Currently submitted to: JMIR Medical Education
Date Submitted: May 26, 2026
Open Peer Review Period: May 26, 2026 - Jul 21, 2026
(currently open for review)
Warning: This is an author submission that is not peer-reviewed or edited. Preprints - unless they show as "accepted" - should not be relied on to guide clinical practice or health-related behavior and should not be reported in news media as established information.

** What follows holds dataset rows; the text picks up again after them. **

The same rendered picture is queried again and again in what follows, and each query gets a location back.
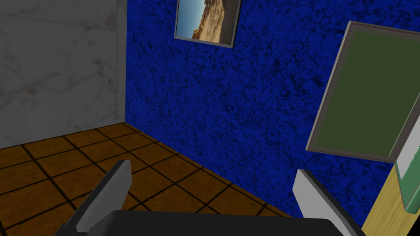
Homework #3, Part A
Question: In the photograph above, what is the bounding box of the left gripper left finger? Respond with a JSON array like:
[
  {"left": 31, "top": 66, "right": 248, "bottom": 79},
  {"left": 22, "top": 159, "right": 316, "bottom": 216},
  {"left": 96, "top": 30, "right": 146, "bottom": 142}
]
[{"left": 63, "top": 159, "right": 132, "bottom": 234}]

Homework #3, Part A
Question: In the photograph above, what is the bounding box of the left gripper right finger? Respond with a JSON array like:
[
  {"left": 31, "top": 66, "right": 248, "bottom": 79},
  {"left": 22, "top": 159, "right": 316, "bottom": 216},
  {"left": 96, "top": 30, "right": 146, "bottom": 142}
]
[{"left": 292, "top": 168, "right": 368, "bottom": 236}]

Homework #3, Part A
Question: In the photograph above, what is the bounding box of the yellow cabinet with green door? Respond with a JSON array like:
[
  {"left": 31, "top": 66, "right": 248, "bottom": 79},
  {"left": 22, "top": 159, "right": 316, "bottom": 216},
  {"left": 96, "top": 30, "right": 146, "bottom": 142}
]
[{"left": 361, "top": 114, "right": 420, "bottom": 236}]

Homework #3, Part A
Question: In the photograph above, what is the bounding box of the grey framed green window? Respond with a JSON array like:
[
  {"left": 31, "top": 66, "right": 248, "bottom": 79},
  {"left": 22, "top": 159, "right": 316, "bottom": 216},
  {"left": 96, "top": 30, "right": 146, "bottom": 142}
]
[{"left": 305, "top": 20, "right": 420, "bottom": 163}]

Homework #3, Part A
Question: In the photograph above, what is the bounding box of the framed desert landscape picture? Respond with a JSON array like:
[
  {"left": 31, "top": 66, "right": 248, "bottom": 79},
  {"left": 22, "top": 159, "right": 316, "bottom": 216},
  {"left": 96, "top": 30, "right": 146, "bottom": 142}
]
[{"left": 173, "top": 0, "right": 242, "bottom": 49}]

Impact of Faculty Development-Trained Community-Based Attending Physicians on Medical Students’ Clinical Practice Performance: An Explanatory Sequential Mixed Methods Study
ABSTRACT
Background:
Medical students are increasingly expected to perform medical practices under supervision during clinical clerkships. In Japan, a 2021 revision to the Medical Practitioners Act formally supported students’ active participation in supervised medical practice. However, in community-based and rural clerkships, students may still have limited opportunities to transition from observing clinical care to performing tasks themselves. Because community-based attending physicians (CAPs) often determine when and how students can participate in care, faculty development (FD) for CAPs may help expand students’ participation.
Objective:
This study examined whether students placed at clerkship sites with FD-trained CAPs performed a wider range of Model Core Curriculum–recommended medical practices than students placed at sites without FD-trained CAPs. We also analyzed students’ daily reflections to assess how medical practice-related learning appeared in their written accounts.
Methods:
We conducted an explanatory sequential mixed methods study involving 112 fifth-year medical students who completed 3-week community-based clinical clerkships. Students were placed at sites with FD-trained CAPs (FD group; n=34) or without FD-trained CAPs (non-FD group; n=78). Students recorded daily experiences of 50 Model Core Curriculum–recommended medical practices as performed, observed/simulated, or not performed. Student-performed practices were compared between groups. Daily reflection sheets were divided into textual units and deductively coded according to Model Core Curriculum learning objectives. Generative artificial intelligence (AI) was used as an auxiliary tool to support deductive coding; final coding decisions and interpretations were made by human researchers.
Results:
A total of 112 students were included (FD group, n=34; non-FD group, n=78). Students in the FD group performed more types of examination and non-invasive practices than those in the non-FD group (median 10 vs 5 of 23 practices; Mann-Whitney U test, P<.001; r=0.49). Treatment and invasive practices were numerically higher in the FD group but did not differ significantly (median 5.5 vs 4 of 27 practices; Mann-Whitney U test, P=.08; r=0.23). Reflection sheet analysis yielded 4097 textual units, of which 822 (20.1%) were coded as medical practice-related content. Medical practice-related reflection codes were most frequent in week 1 (non-FD group, 214/815, 26.3%; FD group, 94/424, 22.2%) and decreased thereafter. The groups differed substantially in placement contexts, including medically underserved placements (FD group, 33/34, 97.1%; non-FD group, 4/78, 5.1%) and home-visit service exposure (FD group, 29/34, 85.3%; non-FD group, 43/78, 55.1%).
Conclusions:
Students at clinical clerkship sites with FD-trained CAPs reported performing a wider range of examination and non-invasive practices, whereas treatment and invasive practices did not differ significantly. These findings indicate associations rather than causal effects because the groups differed in placement context and analyses relied on self-reported experience data. FD-trained supervision, together with site characteristics such as medically underserved placements and home-visit service exposure, may expand opportunities for lower-risk clinical practices.